### WHAT TO PRODUCE
All of the entries should be restated word for word, but without their pictures.

━━━ DATA EXCERPTS ━━━

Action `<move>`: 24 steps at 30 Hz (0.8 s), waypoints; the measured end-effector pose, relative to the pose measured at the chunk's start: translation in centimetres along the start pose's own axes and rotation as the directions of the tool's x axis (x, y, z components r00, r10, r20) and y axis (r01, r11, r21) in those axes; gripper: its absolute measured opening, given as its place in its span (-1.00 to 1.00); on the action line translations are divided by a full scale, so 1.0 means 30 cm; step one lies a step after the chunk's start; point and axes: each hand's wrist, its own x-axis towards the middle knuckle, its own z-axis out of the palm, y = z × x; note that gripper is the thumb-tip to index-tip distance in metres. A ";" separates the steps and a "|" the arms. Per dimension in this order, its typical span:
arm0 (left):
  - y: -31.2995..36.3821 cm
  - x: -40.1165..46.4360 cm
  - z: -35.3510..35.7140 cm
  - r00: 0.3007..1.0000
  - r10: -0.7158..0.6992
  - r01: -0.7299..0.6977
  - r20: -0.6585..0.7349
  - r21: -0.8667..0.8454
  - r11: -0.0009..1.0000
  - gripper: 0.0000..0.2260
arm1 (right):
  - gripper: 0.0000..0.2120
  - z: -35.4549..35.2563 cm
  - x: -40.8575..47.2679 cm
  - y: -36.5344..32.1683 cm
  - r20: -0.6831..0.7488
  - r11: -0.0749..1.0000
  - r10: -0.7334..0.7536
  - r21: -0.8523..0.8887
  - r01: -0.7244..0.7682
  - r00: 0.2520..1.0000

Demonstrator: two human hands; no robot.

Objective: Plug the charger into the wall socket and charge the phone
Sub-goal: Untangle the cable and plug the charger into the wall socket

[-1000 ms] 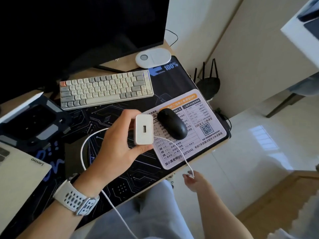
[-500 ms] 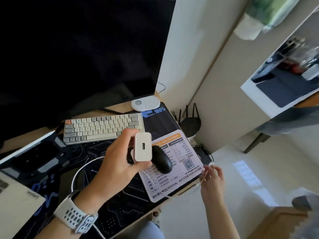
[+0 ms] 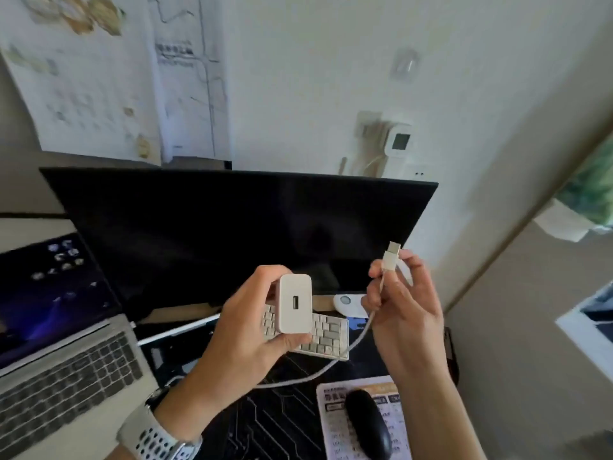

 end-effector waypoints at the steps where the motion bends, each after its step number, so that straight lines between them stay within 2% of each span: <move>1: 0.007 0.002 -0.028 1.000 0.000 0.000 -0.026 0.003 1.000 -0.50 | -0.83 0.043 0.019 0.008 0.058 1.000 0.016 -0.017 -0.015 0.998; 4: 0.033 0.007 -0.100 0.996 -0.004 0.005 -0.087 0.013 1.000 -0.50 | -0.83 0.157 0.068 0.023 0.211 0.995 0.005 -0.102 0.017 0.977; 7: 0.059 0.024 -0.163 0.989 0.007 -0.005 -0.145 0.013 1.000 -0.49 | -0.82 0.261 0.104 0.021 0.352 0.963 -0.053 -0.229 0.141 0.935; 10: 0.082 0.047 -0.226 0.978 0.056 -0.052 -0.202 0.024 0.998 -0.48 | -0.79 0.366 0.132 0.007 0.459 0.926 -0.107 -0.276 0.256 0.882; 17: 0.172 0.105 -0.369 0.932 0.139 -0.150 -0.335 -0.009 0.989 -0.46 | -0.76 0.535 0.163 -0.045 0.605 0.859 -0.231 -0.242 0.452 0.762; 24: 0.250 0.116 -0.444 0.901 0.233 -0.223 -0.365 0.071 0.972 -0.42 | -0.68 0.606 0.149 -0.101 0.671 0.782 -0.339 -0.189 0.594 0.659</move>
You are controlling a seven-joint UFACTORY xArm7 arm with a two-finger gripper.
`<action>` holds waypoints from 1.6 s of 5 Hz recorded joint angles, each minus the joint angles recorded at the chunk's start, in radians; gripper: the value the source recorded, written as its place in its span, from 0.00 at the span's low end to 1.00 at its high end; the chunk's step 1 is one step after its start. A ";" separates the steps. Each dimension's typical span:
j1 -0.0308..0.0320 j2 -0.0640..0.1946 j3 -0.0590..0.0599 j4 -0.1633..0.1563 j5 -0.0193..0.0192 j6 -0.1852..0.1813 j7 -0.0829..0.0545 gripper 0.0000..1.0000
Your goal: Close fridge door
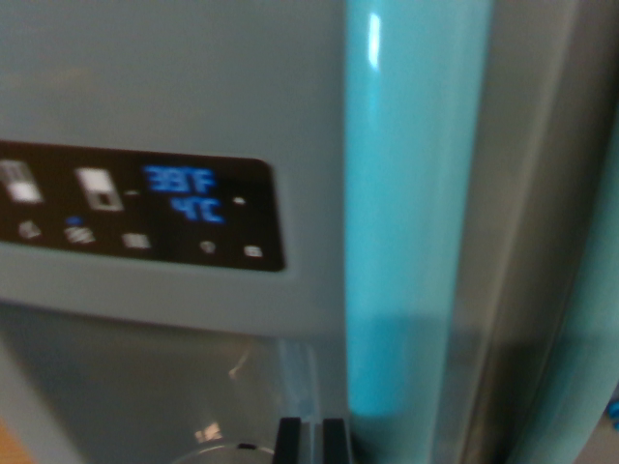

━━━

### RESULT FOR THIS EXERCISE
Action `<move>`: 24 steps at 30 Hz (0.8 s), waypoints; the measured end-effector pose, relative to the pose measured at the chunk's start: translation in centimetres along the start pose's own axes and rotation as the directions of the tool's x axis (x, y, z components r00, r10, r20) and y axis (r01, r11, r21) in those axes; gripper: its absolute measured opening, given as its place in its span (-1.00 to 1.00); on the action line translations are divided by a full scale, so 1.0 means 30 cm; step one lies a step after the chunk's start; point and axes: each hand's wrist, its own x-axis towards the middle knuckle, its own z-axis out of the palm, y = z × x; note that gripper is the thumb-tip to index-tip distance in metres. A ";" separates the steps and a "|" the arms. Per dimension in this order, its typical span:
arm0 (left):
  - y: -31.2995..36.3821 cm
  - x: -40.1165..46.4360 cm
  - z: -35.3510..35.7140 cm
  - r00: 0.3007..1.0000
  - r10: -0.7158..0.6992
  - r01: -0.7299..0.6977
  - r20: -0.6585..0.7349
  - r21: -0.8667..0.8454
  - r11: -0.0009..1.0000
  - gripper: 0.0000..0.2260
arm1 (right):
  - gripper: 0.0000..0.2120
  - z: -35.4549..35.2563 cm
  - x: -40.8575..47.2679 cm
  - y: -36.5344..32.1683 cm
  - r20: -0.6831..0.7488
  - r11: -0.0749..1.0000
  - r10: -0.7334..0.7536
  - r21: -0.8523..0.8887
  - r01: -0.7244..0.7682
  - r00: 0.2520..1.0000

Demonstrator: two human hands; no robot.

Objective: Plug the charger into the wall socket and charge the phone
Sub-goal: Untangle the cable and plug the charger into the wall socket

[-1000 ms] 
[-500 ms] 
[+0 ms] 

 end-effector waypoints at the steps where the motion bends, each after its step number, so that straight lines between them stay within 2% of each span: <move>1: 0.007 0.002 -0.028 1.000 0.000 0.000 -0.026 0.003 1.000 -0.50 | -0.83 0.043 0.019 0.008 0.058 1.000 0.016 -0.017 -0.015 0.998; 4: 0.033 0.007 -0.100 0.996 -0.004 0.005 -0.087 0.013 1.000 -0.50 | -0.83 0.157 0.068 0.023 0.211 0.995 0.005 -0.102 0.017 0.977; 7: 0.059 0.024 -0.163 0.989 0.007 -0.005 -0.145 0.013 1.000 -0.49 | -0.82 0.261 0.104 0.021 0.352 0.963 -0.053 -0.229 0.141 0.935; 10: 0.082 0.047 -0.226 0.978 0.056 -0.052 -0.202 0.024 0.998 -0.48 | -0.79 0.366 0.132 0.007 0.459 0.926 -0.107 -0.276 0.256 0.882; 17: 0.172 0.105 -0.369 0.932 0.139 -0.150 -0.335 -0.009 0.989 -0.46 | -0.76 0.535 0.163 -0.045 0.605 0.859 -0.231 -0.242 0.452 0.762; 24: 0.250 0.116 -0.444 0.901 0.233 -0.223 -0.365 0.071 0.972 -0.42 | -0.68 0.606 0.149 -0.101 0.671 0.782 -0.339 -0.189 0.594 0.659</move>
You are controlling a seven-joint UFACTORY xArm7 arm with a two-finger gripper.
`<action>` holds waypoints from 1.6 s of 5 Hz recorded joint angles, each minus the joint angles recorded at the chunk's start, in radians; gripper: the value the source recorded, written as its place in its span, from 0.00 at the span's low end to 1.00 at its high end; the chunk's step 1 is one step after its start. A ";" separates the steps. Each dimension's typical span:
j1 -0.0308..0.0320 j2 -0.0640..0.1946 j3 -0.0590..0.0599 j4 -0.1633..0.1563 j5 -0.0193..0.0192 j6 -0.1852..0.1813 j7 -0.0829..0.0545 gripper 0.0000..1.0000
Your goal: Close fridge door

The exercise calls for nothing further.